▸ **Task objective**
Scan the entries that follow and copy out every line containing "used".

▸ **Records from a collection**
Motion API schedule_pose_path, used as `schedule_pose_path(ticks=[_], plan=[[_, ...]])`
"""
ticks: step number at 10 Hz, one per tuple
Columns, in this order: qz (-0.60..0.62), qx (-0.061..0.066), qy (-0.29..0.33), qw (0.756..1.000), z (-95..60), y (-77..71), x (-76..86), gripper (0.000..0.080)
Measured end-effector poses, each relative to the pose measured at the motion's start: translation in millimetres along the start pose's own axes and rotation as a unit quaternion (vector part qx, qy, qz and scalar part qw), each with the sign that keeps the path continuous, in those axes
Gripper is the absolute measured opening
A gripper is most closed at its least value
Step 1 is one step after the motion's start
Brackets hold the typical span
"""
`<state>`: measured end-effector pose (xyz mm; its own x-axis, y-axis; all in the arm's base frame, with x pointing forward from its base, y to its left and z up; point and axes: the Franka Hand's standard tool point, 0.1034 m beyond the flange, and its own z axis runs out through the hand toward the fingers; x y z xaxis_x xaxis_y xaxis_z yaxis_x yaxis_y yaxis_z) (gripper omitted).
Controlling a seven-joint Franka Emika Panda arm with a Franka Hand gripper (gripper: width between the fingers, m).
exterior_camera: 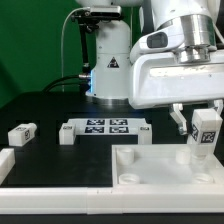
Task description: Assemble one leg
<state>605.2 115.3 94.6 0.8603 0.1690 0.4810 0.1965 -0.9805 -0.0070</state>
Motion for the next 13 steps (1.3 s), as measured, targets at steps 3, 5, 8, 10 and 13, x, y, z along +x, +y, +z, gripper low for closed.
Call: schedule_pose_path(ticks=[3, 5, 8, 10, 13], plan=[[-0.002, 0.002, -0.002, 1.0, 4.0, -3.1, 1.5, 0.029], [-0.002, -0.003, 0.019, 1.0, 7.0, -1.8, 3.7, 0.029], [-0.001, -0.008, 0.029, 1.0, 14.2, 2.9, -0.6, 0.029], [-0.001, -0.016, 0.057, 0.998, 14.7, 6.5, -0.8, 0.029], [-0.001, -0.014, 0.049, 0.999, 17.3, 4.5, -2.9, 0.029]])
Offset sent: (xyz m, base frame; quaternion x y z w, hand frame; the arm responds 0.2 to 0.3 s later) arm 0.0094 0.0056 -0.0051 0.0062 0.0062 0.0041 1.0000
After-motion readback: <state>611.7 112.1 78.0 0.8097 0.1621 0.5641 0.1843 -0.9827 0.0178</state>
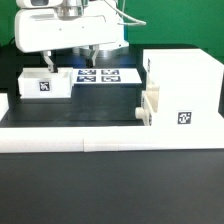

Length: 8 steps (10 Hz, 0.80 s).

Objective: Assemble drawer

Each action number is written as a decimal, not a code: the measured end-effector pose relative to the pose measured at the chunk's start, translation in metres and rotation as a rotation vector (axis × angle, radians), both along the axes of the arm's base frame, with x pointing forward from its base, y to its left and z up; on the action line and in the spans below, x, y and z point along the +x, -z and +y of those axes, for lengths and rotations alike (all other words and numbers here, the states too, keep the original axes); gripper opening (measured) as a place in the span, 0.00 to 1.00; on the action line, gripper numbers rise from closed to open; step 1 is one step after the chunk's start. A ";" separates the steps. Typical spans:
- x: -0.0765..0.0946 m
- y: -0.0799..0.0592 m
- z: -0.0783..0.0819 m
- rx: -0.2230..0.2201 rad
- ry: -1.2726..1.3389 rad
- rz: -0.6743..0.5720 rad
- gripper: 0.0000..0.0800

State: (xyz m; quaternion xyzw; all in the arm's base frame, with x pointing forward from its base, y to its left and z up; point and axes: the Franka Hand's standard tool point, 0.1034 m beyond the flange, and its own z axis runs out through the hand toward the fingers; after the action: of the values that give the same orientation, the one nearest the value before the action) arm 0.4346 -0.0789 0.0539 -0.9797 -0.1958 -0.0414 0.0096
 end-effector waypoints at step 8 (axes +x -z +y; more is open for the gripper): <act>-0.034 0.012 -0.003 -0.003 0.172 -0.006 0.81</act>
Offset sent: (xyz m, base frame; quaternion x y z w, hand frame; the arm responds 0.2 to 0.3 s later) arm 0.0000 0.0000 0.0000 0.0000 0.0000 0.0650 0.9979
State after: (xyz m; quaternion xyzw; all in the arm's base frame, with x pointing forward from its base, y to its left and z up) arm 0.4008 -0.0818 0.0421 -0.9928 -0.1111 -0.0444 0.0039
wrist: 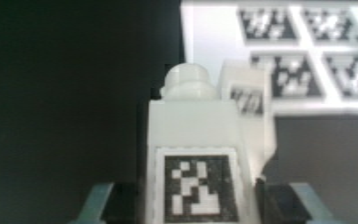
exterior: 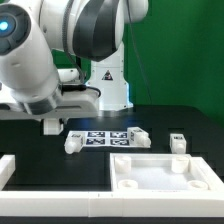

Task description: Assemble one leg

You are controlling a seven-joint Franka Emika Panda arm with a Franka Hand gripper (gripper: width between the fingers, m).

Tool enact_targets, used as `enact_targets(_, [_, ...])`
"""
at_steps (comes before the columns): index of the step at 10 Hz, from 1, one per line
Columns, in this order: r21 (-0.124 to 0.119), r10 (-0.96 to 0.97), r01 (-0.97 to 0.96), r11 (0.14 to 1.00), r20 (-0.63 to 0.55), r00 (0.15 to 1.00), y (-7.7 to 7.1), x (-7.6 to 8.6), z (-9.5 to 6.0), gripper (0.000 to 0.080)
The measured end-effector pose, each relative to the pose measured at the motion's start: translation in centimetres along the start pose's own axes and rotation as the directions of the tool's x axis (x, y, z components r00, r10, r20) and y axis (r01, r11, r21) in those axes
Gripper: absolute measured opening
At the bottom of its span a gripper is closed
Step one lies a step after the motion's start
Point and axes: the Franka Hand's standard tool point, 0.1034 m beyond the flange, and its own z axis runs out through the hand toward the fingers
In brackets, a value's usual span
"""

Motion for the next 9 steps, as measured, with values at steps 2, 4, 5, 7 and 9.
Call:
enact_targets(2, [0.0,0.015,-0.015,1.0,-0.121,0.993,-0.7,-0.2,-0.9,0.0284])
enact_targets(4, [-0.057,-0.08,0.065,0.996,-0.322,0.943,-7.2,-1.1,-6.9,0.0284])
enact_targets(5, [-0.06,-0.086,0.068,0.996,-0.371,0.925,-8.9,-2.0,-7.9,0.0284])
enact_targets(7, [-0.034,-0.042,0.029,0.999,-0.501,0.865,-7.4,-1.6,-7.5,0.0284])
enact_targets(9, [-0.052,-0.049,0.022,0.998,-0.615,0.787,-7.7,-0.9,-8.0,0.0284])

▸ **Output**
Motion API schedule_pose_path, used as `schedule_pose_path(ticks=[_], plan=[[_, ...]])`
Tool enact_targets, used as `enact_targets(_, [_, ...])`

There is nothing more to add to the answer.